Alkylated Salicylaldehydes and Prenylated Indole Alkaloids from the Endolichenic Fungus Aspergillus chevalieri and Their Bioactivities

Sixteen metabolites, including seven C-7-alkylated salicylaldehyde derivatives (1-7) and nine prenylated indole alkaloids (8-16), three of which are new, namely, asperglaucins A and B (1 and 2) and neoechinulin F (8), were separated from the endolichenic fungus Aspergillus chevalieri SQ-8. Asperglaucin A (1) represents an unusual phthalide-like derivative with a benzo[c]thiophen-1(3H)-one scaffold. All compounds were assessed in vitro for antibacterial, antineuroinflammatory, and antioxidant activities.
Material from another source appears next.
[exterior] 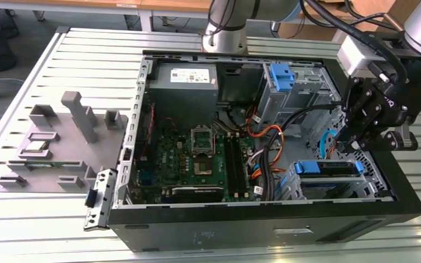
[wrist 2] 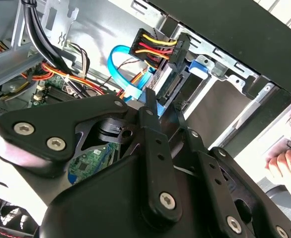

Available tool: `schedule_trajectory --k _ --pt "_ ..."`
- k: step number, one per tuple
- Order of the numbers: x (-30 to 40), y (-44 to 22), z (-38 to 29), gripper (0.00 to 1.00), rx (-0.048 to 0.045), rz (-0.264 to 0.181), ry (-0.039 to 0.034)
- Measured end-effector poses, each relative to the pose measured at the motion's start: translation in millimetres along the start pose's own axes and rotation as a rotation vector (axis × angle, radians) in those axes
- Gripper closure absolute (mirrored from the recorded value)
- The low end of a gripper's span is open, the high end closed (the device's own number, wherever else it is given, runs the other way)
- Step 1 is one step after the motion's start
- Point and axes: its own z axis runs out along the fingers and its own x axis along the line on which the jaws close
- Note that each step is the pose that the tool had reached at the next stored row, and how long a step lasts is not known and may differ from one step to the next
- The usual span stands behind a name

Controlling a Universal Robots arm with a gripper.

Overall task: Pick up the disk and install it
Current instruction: 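Insert the first disk wire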

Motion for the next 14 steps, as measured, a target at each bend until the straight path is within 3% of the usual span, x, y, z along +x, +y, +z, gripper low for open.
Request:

Notably, asperglaucins A and B exhibited potent antibacterial activities against two plant pathogens Pseudomonas syringae pv actinidae (Psa) and Bacillus cereus, with an MIC value of 6.25 mu M; further SEM analyses illustrated that the possible bacteriostatic mechanisms for compounds 1 and 2 were to alter the external structure of B. cereus and Psa, and to cause the rupture or deformation of the cell membranes, respectively, and the results suggest that compounds 1 and 2 may serve as potential promising candidates for lead compounds of agrochemical bactericides. Furthermore, compounds 6 and 10 significantly inhibited nitric oxide production with an IC50 value of ca. 12 mu M, and the possible anti-inflammatory mechanisms involved were also studied by molecular docking. Finally, the tested phenolics 3-5 showed significant antioxidative effects. Thus, strain SQ-8 represents a novel resource of these bioactive metabolites to be utilized.

Automated summary

Sixteen metabolites, including seven C-7-alkylated salicylaldehyde derivatives and nine prenylated indole alkaloids, were isolated from the endolichenic fungus Aspergillus chevalieri SQ-8. Some of these compounds exhibited potent antibacterial, antineuroinflammatory, and antioxidant activities, with asperglaucins A and B showing potential as lead compounds for agrochemical bactericides. Additionally, compounds 6 and 10 demonstrated significant inhibition of nitric oxide production and phenolics 3-5 displayed antioxidative effects, suggesting the strain SQ-8 as a novel resource for bioactive metabolites.